**WORK TASK**
Print the whole listing below again, exactly as given.

**DATA BELOW**
--- START ---
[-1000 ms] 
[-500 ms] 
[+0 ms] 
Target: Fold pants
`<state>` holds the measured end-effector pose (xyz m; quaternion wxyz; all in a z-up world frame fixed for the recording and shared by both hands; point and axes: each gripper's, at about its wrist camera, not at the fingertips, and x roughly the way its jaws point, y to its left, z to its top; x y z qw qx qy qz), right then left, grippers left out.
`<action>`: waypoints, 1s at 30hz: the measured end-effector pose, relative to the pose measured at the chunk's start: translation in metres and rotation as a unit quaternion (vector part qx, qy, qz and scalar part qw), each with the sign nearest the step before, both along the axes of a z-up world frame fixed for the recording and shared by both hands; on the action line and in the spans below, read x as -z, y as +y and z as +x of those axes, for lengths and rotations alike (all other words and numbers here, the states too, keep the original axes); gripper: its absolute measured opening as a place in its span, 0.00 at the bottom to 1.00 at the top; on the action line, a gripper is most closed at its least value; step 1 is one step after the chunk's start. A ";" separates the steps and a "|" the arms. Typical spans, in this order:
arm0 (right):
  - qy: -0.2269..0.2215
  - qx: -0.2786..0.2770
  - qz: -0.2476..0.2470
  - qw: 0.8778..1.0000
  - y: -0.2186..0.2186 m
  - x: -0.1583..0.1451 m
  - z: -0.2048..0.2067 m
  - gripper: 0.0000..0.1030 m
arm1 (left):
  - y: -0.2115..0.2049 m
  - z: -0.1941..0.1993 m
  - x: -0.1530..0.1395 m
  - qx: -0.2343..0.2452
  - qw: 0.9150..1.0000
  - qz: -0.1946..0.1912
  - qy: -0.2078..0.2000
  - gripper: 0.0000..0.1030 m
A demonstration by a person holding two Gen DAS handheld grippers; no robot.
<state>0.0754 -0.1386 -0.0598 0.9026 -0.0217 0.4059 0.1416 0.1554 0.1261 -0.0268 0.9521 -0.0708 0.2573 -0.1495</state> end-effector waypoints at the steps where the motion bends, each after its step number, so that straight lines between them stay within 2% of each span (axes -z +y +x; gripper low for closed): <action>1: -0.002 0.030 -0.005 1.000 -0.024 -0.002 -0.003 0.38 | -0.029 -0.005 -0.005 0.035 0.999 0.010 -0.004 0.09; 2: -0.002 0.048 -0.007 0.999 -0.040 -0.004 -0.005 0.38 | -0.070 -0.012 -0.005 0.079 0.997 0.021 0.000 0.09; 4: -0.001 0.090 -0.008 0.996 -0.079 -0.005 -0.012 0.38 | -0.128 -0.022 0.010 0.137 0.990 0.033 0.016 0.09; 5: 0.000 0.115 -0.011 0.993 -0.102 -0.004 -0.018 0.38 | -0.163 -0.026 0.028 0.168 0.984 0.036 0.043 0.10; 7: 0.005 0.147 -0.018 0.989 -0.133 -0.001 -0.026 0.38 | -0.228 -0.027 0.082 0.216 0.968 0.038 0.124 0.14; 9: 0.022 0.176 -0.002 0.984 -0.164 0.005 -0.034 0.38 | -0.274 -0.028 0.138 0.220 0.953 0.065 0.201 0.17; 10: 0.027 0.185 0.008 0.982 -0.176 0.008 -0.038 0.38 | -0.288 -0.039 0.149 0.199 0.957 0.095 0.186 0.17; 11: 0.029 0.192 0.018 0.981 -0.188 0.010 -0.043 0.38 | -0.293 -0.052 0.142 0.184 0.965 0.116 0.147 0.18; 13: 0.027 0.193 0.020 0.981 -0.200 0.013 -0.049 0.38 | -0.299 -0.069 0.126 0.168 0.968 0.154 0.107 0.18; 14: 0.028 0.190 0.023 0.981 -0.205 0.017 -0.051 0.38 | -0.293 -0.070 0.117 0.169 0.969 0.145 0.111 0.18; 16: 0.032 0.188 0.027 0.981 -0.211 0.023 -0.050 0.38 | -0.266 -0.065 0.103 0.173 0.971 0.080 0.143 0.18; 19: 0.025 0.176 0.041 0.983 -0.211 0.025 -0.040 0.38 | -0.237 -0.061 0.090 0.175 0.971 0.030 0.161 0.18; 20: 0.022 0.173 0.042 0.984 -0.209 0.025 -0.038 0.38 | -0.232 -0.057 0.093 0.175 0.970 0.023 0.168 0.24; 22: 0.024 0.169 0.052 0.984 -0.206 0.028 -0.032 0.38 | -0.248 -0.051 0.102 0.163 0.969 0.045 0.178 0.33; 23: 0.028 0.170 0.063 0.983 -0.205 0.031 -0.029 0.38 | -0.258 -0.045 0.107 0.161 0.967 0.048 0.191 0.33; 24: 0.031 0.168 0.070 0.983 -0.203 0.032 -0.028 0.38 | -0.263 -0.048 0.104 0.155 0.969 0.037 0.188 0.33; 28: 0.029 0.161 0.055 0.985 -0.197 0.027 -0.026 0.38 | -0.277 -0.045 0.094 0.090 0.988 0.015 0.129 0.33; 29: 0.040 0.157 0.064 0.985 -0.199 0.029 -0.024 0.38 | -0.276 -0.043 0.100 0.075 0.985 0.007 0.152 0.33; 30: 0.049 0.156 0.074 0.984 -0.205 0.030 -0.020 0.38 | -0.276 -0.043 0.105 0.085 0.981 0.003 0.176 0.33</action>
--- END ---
**ANSWER BOX**
[-1000 ms] 
[-500 ms] 
[+0 ms] 
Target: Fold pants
`<state>` holds the measured end-effector pose (xyz m; quaternion wxyz; all in a z-up world frame fixed for the recording and shared by both hands; point and axes: each gripper's, at about its wrist camera, not at the fingertips, and x roughly the way its jaws point, y to its left, z to its top; x y z qw qx qy qz), right then left, grippers left out.
`<action>`: waypoints, 1s at 30hz: the measured end-effector pose, relative to the pose measured at the chunk's start: translation in metres and rotation as a unit quaternion (vector part qx, qy, qz and scalar part qw), each with the sign nearest the step before, both along the axes of a z-up world frame fixed for the recording and shared by both hands; on the action line and in the spans below, read x as -z, y as +y and z as +x of those axes, for lengths and rotations alike (all other words and numbers here, the states too, keep the original axes); gripper: its absolute measured opening as a place in its span, 0.00 at the bottom to 1.00 at the top; on the action line, a gripper is most closed at its least value; step 1 is one step after the chunk's start. A ";" separates the steps and a "|" the arms. Typical spans, in this order:
arm0 (right):
  - qy: -0.2269..0.2215
  - qx: -0.2786..0.2770
  - qz: -0.2476..0.2470
  - qw: 0.8778..1.0000
  - y: -0.2186..0.2186 m
  - x: -0.1583..0.1451 m
  - z: -0.2048..0.2067 m
  - gripper: 0.0000..0.1030 m
arm1 (left):
  - y: -0.2115..0.2049 m
  - z: -0.1941..0.1993 m
  - x: -0.1530..0.1395 m
  - qx: -0.2343..0.2452
  - qw: 0.9150..1.0000
  - qz: -0.1946..0.1912
  - qy: -0.2078..0.2000
  - gripper: 0.0000..0.1030 m
A demonstration by a person holding two Gen DAS handheld grippers; no robot.
<state>0.0754 -0.1386 -0.0598 0.9026 -0.0217 0.4059 0.1416 0.1554 0.1261 -0.0268 0.9521 -0.0708 0.2573 -0.1495</state> end-effector waypoints at the steps where the motion bends, each after its step number, so that straight lines between them stay within 2% of each span (axes -z +y +x; gripper low for closed): <action>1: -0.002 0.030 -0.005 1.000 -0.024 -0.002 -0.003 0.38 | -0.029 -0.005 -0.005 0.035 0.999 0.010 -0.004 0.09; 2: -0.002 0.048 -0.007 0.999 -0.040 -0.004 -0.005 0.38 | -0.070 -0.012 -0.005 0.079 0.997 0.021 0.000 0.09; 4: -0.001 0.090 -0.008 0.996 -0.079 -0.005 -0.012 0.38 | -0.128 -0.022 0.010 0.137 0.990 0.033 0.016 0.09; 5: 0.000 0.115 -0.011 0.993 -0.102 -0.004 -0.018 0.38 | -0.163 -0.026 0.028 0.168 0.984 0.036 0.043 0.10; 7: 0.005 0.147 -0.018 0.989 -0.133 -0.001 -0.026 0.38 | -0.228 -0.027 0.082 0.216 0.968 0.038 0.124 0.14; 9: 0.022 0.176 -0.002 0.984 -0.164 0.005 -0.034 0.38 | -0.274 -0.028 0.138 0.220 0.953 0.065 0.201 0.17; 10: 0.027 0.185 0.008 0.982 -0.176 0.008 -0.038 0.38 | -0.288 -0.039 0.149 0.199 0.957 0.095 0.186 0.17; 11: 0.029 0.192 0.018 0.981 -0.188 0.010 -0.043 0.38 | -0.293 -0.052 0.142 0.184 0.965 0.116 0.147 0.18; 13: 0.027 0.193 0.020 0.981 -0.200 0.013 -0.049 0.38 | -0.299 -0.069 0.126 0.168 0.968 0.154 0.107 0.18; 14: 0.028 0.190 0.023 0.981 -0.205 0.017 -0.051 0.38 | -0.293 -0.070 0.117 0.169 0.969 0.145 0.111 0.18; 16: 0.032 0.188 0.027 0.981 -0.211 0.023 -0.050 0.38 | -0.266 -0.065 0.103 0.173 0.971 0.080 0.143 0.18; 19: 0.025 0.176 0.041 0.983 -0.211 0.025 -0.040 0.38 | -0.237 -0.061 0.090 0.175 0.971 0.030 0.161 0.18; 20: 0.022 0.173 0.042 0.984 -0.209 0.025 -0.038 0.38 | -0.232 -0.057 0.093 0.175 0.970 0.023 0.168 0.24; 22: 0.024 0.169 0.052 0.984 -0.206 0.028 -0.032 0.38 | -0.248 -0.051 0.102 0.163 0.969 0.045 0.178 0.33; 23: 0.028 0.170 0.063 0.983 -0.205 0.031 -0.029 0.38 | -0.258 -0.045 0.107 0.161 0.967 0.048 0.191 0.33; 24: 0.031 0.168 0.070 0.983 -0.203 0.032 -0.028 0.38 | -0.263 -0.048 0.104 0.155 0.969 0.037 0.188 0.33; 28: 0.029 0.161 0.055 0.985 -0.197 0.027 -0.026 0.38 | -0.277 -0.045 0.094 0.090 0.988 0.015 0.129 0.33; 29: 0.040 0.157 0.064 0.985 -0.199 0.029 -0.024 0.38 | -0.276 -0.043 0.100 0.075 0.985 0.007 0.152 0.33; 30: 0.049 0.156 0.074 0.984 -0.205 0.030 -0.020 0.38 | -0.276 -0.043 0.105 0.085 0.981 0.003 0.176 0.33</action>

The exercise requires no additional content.